WORK INSTRUCTIONS
Only one stretch of the listing below is wanted. Begin at the line that has "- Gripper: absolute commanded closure", stop after the line that has "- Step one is", and repeat every line in between exactly.
━━━━━━━━━━
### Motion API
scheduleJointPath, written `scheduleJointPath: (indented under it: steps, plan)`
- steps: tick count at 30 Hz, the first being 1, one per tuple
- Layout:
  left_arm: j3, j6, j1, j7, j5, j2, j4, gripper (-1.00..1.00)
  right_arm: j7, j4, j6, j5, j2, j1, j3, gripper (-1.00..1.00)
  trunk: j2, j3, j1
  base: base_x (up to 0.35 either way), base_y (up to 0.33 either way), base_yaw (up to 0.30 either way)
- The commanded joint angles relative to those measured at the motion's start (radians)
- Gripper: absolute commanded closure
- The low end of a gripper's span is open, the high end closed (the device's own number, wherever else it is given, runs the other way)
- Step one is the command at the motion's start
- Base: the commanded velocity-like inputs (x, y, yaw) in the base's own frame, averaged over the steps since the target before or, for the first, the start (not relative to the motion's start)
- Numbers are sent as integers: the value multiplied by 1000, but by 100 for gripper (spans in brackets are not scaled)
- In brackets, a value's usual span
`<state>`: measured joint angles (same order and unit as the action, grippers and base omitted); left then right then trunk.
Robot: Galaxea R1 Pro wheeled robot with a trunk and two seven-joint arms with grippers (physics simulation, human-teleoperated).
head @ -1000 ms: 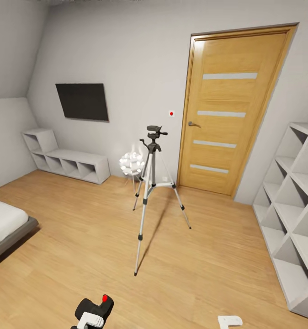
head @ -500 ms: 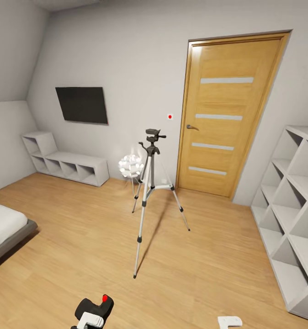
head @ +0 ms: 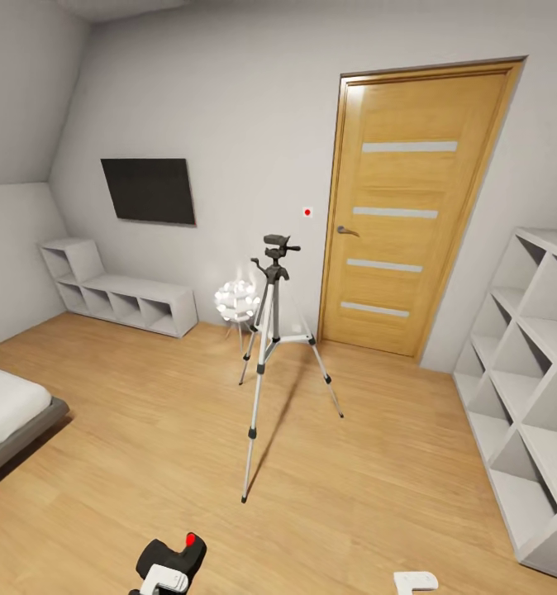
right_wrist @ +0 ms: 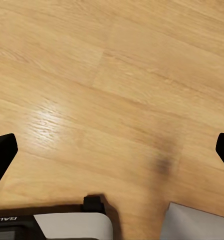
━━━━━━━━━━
SOLUTION
- Gripper: absolute commanded closure
- The low end of a gripper's span is open, the high end closed (the device's own number, wherever else it is given, runs the other way)
- Step one is the command at the motion's start

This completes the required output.